Honigbienen spielen keine Rolle.

Die Landwirtschaft ist, folgt man dem Vortrag Beneckes, einer der schlimmsten Umweltschädlinge überhaupt – der politisch so aufgeladene Transportsektor ist dagegen vergleichsweise unbedeutend. Ältere erinnern sich: das gescholtene (und verbotene) Ackergift DDT ist um den Faktor 5000 weniger giftig als heutige eingesetzte Gifte (z.B. Glyphosat). Nachträgliche Verbote dieser Gifte helfen nur bedingt, denn deren Halbwertszeit ist leider hoch.

All das wirkt direkt auf unsere „Lebensnetze“, d.h. das, was man in der Schule landläufig und unterkomplex als Ernährungskreislauf kennenlernt: Wenn es keine Bienen, Wespen oder auch Regenwürmer mehr gibt, um die Erde zu versorgen, dann haben auch wir Menschen irgendwann nicht mehr ausreichend Nahrung. Um das zu verdeutlichen, überträgt Benecke eine Wendung, die man üblicherweise einem weisen Indianerstamm zuordnet, in eine unmissverständlich wirtschaftsliberale Sprache: „Es gibt nur eine Währung auf dem Planeten Erde: Kalorien“. Oder wie es die Farm Equipment Association Of Minnesota And South Dakota ausdrückt: „Despite all our accomplishments we owe our existence to  six-inch layer of topsoil and the fact it rains.“ So simpel, aber beides machen wir aktiv kaputt: Unsere Böden zerstören wir mit Gift und durch unser Verhalten wird es auch immer dürrer.

Despite all our accomplishments we owe our existence to  six-inch layer of topsoil and the fact it rains.

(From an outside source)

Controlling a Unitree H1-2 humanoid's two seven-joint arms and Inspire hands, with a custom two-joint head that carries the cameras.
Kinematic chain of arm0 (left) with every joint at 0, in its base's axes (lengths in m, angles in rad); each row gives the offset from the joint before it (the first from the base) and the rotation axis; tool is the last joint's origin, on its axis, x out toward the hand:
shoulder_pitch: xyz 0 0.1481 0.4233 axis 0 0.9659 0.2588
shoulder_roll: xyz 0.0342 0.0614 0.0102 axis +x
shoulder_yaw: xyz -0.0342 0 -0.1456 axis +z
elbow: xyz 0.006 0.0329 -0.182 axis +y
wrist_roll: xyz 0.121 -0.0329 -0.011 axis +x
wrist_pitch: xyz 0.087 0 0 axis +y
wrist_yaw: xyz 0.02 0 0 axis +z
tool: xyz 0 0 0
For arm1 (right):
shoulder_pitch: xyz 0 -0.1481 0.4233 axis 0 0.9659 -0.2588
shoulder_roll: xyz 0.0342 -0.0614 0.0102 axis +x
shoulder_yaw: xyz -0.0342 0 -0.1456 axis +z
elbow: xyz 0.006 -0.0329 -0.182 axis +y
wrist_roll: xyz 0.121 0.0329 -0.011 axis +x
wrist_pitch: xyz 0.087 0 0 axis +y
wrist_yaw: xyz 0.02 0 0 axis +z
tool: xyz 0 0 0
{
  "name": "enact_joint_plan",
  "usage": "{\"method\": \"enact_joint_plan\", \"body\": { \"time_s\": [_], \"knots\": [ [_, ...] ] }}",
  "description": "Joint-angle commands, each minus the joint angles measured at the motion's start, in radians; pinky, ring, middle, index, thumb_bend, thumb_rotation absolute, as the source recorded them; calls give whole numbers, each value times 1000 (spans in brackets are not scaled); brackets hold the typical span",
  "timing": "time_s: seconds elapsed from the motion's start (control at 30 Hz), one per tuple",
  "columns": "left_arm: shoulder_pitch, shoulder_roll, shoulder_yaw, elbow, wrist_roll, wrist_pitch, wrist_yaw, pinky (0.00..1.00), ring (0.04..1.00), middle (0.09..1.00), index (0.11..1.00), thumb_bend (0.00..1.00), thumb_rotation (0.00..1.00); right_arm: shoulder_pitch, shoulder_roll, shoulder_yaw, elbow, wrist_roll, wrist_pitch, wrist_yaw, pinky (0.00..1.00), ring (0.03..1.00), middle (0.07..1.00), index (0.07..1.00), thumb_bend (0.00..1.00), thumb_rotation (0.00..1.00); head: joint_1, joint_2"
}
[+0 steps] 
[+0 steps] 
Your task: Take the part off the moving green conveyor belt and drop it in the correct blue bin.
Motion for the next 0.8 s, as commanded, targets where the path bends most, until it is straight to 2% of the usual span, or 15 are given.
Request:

Ändern lässt sich nichts mehr, das betont Benecke immer wieder, aber wie kann man dennoch der Verschlimmerung entgegenwirken? Was kann man tun, außer mit den Schultern zu zucken, alles auf die große Politik zu schieben und sich einen Freibrief dafür auszustellen, alles so weiterzumachen wie bisher?

Landwirtschaft und Ernährung sind die Haupttreiber des Klimawandels – und dagegen kann jeder etwas tun: Darauf verzichten, Fleisch (besonders Rindfleisch) zu essen. Ein Verzicht auf Fleisch verringert den persönlichen CO²-Verbrauch erheblich und sorgt gleichzeitig dafür, dass der Bedarf an Weideviehhaltung sinkt, womit sich auch die Landwirtschaft ändern muss. Gleichzeitig werden weniger Tiere gefoltert und getötet.

Auch das Wegwerfen ist ein Faktor, da dieses der Umwelt wichtige Nährstoffe entzieht: bspw. Holz zu verbrennen, damit zu bauen und Reste wegzuwerfen, entzieht der Natur wichtige Rohstoffe, die besser „vergammeln“ sollten als auf dem Müllberg zu landen. Benecke zeigt, dass man mittlerweile sogar bei Bestattungen darauf achten kann, dass der eigene Körper wieder in die Natur zurücküberführt wird.

Es hilft nichts, wir werden anscheinend den schlimmstmöglichen Folgen entgegensehen müssen. Nichts zu tun darf aber niemals eine Option sein. Diese eine Stunde in Beneckes Vortrag zu investieren, könnte ein Anfang sein.